In principle, one could take a Fourier transform of a periodic signal in the sense that one could extend the signal outside the interval $[-\pi,\pi]$ by zero. But the resulting Fourier transform would look like
$$
\widehat{f}(p) = \frac{1}{2\pi}\int_{-\pi}^\pi f(x)e^{-ipx}~dx
$$
and this isn't particularly different from the Fourier coefficients. Moreover, being able to express a periodic signal as a discrete sum of frequencies is a stronger statement than expressing it as a continuous sum via the inversion formula.
Edit: In response to the comment.
I mean "stronger" rather loosely, not in the mathematical sense of one statement implying another.
Taking the Fourier transform of a periodic signal by extending it to $0$ outside $[-\pi,\pi]$ gives no information that the usual Fourier transform would not. Furthermore, the inversion formula still holds, and therefore we see that $f$ can be recovered from its Fourier transform as a continuous sum over all frequencies.
What is remarkable about periodic functions is that one does not actually need all this information to recover the function; out of uncountably many values $\widehat{f}(p)$, one only needs the integer values $\widehat{f}(n)$ (i.e. the Fourier coefficients) to reconstruct the function.
So in this sense, for a periodic function, there is more to say than what the Fourier transform alone provides.
Best Answer
There are a number of different ways to pose this connection. One way is to view the Fourier transform of a periodic function as a distribution, in which case it is a sum of Dirac deltas with weights corresponding to the coefficients in the Fourier series. In this sense the Fourier transform is really the fundamental object.

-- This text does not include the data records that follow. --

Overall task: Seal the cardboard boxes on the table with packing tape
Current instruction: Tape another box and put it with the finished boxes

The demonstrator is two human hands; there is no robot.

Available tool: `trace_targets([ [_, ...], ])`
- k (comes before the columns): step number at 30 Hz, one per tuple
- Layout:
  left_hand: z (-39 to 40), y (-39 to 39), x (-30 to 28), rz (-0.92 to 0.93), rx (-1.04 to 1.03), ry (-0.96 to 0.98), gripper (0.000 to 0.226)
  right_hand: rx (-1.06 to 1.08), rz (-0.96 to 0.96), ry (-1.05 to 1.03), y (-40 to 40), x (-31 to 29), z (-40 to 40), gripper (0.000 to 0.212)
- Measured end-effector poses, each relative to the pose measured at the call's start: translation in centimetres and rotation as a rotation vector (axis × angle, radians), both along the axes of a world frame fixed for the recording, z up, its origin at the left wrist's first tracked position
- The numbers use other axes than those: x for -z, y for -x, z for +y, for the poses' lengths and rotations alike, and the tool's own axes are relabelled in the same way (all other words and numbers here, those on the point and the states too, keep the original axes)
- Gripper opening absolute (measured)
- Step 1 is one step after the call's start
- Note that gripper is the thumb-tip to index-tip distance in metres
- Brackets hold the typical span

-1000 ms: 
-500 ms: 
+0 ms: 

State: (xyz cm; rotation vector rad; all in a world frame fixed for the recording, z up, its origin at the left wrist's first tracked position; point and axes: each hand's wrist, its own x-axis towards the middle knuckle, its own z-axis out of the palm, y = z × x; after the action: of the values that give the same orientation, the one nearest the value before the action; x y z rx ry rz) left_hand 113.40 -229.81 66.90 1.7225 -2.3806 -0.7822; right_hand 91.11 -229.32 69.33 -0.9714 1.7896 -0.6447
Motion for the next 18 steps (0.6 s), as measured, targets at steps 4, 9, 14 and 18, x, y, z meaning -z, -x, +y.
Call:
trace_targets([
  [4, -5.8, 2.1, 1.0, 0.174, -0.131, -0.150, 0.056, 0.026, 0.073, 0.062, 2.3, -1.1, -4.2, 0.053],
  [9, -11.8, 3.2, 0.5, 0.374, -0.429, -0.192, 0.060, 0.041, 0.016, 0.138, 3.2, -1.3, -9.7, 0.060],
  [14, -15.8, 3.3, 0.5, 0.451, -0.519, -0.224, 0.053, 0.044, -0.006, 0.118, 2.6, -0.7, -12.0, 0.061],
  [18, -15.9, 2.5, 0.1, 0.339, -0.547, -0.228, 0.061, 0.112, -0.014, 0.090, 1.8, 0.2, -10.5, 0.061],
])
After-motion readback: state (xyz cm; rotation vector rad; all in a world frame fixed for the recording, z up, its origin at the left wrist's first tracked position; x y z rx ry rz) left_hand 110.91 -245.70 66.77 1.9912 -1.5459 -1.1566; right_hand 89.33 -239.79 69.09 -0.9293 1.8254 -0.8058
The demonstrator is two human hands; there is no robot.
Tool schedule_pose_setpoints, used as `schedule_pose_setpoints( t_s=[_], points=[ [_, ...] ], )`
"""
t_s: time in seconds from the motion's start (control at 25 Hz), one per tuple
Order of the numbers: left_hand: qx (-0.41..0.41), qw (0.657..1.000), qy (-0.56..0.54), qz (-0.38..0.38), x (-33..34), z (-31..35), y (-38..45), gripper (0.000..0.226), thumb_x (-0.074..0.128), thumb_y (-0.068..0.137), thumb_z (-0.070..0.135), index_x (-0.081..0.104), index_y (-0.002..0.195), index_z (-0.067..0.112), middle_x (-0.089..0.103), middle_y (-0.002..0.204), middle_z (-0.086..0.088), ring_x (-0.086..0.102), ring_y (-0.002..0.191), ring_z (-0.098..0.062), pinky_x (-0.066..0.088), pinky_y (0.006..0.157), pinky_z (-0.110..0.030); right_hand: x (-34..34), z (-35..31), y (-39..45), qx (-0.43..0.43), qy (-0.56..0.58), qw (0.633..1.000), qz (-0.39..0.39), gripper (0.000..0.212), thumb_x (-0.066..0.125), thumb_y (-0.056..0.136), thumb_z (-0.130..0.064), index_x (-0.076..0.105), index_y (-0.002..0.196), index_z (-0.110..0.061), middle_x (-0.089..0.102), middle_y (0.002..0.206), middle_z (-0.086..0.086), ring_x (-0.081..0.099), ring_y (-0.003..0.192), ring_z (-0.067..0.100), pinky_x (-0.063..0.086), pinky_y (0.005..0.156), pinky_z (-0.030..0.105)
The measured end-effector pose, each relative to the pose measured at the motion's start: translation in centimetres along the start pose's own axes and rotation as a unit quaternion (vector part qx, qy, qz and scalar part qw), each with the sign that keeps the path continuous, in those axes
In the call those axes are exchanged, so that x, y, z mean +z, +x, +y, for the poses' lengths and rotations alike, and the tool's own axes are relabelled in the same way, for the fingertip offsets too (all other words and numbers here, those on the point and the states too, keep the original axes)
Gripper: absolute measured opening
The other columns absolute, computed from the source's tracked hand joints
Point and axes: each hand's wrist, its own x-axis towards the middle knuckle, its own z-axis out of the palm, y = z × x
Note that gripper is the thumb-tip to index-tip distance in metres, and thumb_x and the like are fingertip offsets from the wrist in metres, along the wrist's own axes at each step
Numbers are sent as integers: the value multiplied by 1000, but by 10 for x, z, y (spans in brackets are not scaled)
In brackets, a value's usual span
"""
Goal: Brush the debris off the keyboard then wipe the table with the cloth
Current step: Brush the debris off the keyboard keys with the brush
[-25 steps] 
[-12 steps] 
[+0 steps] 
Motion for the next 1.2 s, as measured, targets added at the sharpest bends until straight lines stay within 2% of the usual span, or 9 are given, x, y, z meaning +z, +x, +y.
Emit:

Another way is to realize the Fourier transform as a limit of Fourier series. Specifically, you can take a function and cut it off outside some large interval. Then you can take the Fourier series of the new function on the interval. Note that there are some questions about how this Fourier series converges if the new function is not periodic. But we are at least guaranteed convergence in $L^2$ if the original function was $L^2$.
Now when you take the size of the interval to infinity, these Fourier series converge in a sense to the Fourier transform. What is going on here is that as the space scale you are considering gets larger, the frequency gap between the relevant Fourier modes is getting smaller. (This is a variant of the uncertainty principle.) As the space scale gets very large, the frequency gap becomes very small, until in the limit there is a continuum of frequencies.